No les consintió dudar. La Cabeza Rectora repasó su información
sobre los seres humanos, aquel pobre eslabón anterior, aquellos
seres corruptos y violentos, fáciles para la crueldad, que
constituyeron el huevo de las que ellas, inevitablemente, surgieron.
¿Qué había en ellos? ¿Hijos de qué? La Cabeza Rectora calculó
su improbable e indetectada pervivencia en algún lugar todavía
fuera del alcance de su conocimiento inabarcable, y su concluyente
respuesta lo descartó totalmente. Si no eran ellos, ¿quién burlaba
tan fácilmente las defensas inexpugnables del superorganismo? ¿Quién
como ellas? ¿Quién como ellas en un Universo vacío de otra
inteligencia desarrollada que no fueran ellas mismas? El Misterio
destellaba a voluntad en el interior del panal infinito. Estaba y no
estaba. No le detectaban pero sabían que susurraba aquí y
preguntaba allá, sin estar jamás, sin que pudieran predecirle ni
librarse de él. Nada les hacía nada. No había nada, y sin embargo
sabían que había una pregunta-susurro en el silencio y el vacío.
¿Dónde están mis hijos? La
pregunta acuciante seguía allí, aunque no estaba.
Y la Cabeza Rectora perdía la cabeza.
Todo fue muy rápido, aunque en
realidad duró eones siderales y millones de años luz. No solamente
conocían la pregunta (y la respuesta), también conocieron desde el
principio su condena.
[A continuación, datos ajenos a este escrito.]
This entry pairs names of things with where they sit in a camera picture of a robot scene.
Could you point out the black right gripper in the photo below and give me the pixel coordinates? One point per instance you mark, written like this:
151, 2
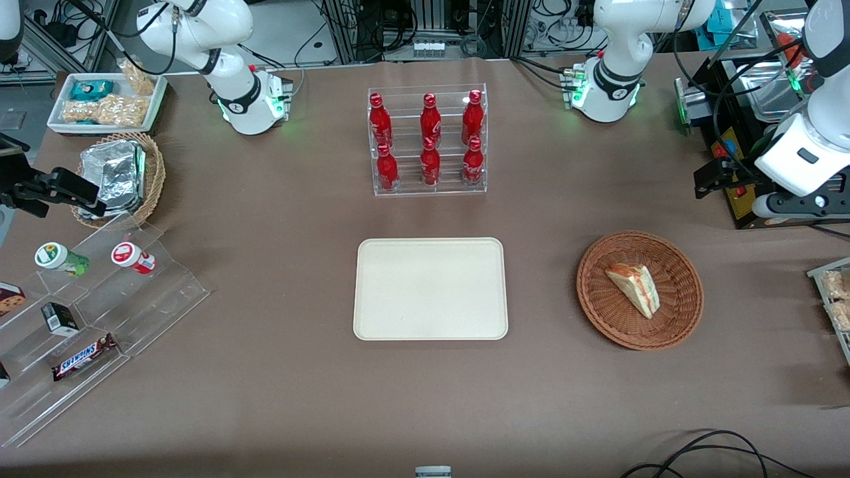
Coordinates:
14, 180

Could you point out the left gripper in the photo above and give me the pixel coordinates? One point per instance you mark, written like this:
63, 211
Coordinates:
741, 174

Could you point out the triangular sandwich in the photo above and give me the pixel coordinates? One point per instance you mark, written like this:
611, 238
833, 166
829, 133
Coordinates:
636, 287

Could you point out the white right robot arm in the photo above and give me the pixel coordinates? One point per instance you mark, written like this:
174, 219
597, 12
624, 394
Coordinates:
219, 46

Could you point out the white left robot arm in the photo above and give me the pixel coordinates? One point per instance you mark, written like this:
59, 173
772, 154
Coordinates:
614, 46

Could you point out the tan wicker basket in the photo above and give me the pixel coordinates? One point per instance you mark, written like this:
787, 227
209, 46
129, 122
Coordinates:
154, 172

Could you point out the shiny metal tray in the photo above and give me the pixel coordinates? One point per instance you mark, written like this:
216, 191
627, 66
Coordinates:
764, 93

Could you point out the round brown wicker basket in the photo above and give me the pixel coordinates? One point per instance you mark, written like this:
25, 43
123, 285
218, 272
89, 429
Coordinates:
671, 318

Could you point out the white tray with snack packs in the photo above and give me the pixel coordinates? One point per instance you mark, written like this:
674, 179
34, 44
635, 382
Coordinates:
838, 345

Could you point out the cream rectangular tray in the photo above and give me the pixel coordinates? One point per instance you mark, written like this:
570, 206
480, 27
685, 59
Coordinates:
429, 289

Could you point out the foil wrapped package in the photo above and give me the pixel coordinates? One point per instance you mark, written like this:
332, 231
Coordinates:
113, 176

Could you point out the green lidded cup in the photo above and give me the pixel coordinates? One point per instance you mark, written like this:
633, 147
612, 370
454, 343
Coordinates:
58, 258

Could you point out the large clear nut bag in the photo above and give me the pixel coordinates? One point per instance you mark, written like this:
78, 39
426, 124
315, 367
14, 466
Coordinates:
106, 111

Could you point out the red lidded cup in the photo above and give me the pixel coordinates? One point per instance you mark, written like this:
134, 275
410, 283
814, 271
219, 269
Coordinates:
131, 257

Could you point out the teal snack packet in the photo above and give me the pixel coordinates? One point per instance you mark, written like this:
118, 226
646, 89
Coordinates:
91, 89

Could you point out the small clear nut bag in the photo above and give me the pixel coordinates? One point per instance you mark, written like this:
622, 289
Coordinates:
138, 76

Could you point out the brown snack box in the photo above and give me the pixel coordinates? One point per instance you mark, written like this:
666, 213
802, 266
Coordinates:
9, 299

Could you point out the clear acrylic stepped shelf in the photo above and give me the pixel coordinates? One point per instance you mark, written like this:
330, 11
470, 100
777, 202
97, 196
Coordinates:
133, 305

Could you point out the small black carton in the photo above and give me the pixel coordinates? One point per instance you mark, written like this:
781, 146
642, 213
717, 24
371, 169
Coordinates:
60, 318

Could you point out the clear cracker pack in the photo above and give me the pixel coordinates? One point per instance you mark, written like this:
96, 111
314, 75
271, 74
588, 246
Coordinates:
841, 316
837, 284

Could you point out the teal box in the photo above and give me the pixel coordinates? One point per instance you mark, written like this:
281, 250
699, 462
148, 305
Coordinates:
724, 16

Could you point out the Snickers chocolate bar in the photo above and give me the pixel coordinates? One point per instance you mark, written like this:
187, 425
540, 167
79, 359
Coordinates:
83, 358

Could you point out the red cola bottle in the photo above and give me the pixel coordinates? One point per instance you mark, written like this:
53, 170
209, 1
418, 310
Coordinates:
387, 169
380, 121
473, 118
473, 164
430, 121
430, 166

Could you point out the clear acrylic bottle rack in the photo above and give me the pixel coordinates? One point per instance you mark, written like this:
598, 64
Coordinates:
451, 143

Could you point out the white power strip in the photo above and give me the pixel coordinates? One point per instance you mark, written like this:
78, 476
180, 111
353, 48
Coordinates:
428, 48

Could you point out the grey device edge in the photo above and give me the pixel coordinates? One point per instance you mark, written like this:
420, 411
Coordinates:
433, 472

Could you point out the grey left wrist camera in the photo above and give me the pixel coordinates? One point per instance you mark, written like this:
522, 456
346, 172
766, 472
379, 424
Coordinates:
797, 204

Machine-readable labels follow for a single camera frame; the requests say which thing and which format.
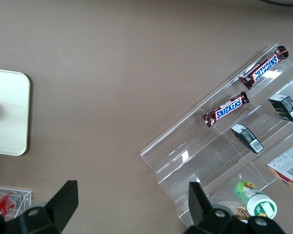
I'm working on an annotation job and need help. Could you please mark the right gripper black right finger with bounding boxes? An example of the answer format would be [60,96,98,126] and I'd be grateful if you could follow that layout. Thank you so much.
[185,181,245,234]

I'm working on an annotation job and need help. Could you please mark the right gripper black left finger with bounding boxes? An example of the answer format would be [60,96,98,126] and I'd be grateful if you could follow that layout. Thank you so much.
[4,180,79,234]

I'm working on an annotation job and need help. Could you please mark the oval brown wicker basket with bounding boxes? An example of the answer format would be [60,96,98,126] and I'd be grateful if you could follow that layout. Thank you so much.
[230,206,250,224]

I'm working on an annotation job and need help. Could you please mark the beige plastic tray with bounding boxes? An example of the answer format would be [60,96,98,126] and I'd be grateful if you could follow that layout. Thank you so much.
[0,68,31,156]

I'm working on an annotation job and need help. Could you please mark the clear acrylic bottle rack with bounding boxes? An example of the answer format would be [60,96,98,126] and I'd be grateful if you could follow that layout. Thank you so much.
[0,186,32,220]

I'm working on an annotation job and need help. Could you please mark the red Coca-Cola bottle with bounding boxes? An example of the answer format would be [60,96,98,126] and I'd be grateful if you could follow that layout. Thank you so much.
[0,192,22,217]

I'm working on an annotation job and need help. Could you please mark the green and white bottle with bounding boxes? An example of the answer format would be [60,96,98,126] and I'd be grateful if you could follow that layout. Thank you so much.
[234,180,278,219]

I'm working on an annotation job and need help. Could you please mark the clear acrylic stepped display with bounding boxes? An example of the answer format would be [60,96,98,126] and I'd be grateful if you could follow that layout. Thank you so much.
[140,43,293,226]

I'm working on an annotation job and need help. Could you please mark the small black box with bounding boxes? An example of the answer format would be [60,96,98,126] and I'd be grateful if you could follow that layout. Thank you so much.
[268,94,293,124]
[231,123,264,155]

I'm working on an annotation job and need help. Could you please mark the red and white cookie box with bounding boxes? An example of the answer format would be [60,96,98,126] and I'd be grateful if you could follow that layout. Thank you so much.
[267,141,293,195]

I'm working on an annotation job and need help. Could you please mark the Snickers chocolate bar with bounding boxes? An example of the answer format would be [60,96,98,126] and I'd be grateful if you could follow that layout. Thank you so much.
[238,45,289,90]
[202,91,250,128]

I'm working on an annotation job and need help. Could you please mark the brown table cover sheet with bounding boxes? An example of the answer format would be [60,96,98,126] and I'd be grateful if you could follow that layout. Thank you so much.
[0,0,293,234]

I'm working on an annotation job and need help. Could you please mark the black cable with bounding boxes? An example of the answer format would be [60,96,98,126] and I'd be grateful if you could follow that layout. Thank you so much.
[258,0,293,7]
La actividad frenética de la Cabeza Rectora
era estéril, y lo sabía como conocía la pregunta que nadie le
formuló. El coloso se colapsaba, fustigado por nadie con nada. La
pregunta lo corroía todo, mientras todo seguía en perfecto orden.
Goliath se venia abajo por un susurro inexistente. ¿Dónde están
mis hijos? Dónde Tú mismo los
llevaste. Tú, que no los protegiste. Tú, el mal Padre. ¿Por qué
preguntas? Pero el Misterio había formulado su pregunta. ¿Dónde
están mis hijos? Responde.
Se detuvieron lentamente, sin una orden
definida, sin una razón. Se detuvieron porque no tenía sentido
seguir. Y así continuaron, disolviéndose en el polvo mucho antes de
que su Universo conociera una muerte fría, y quedara, inmenso y
estéril, abandonado a sí mismo, como infinitos universos más.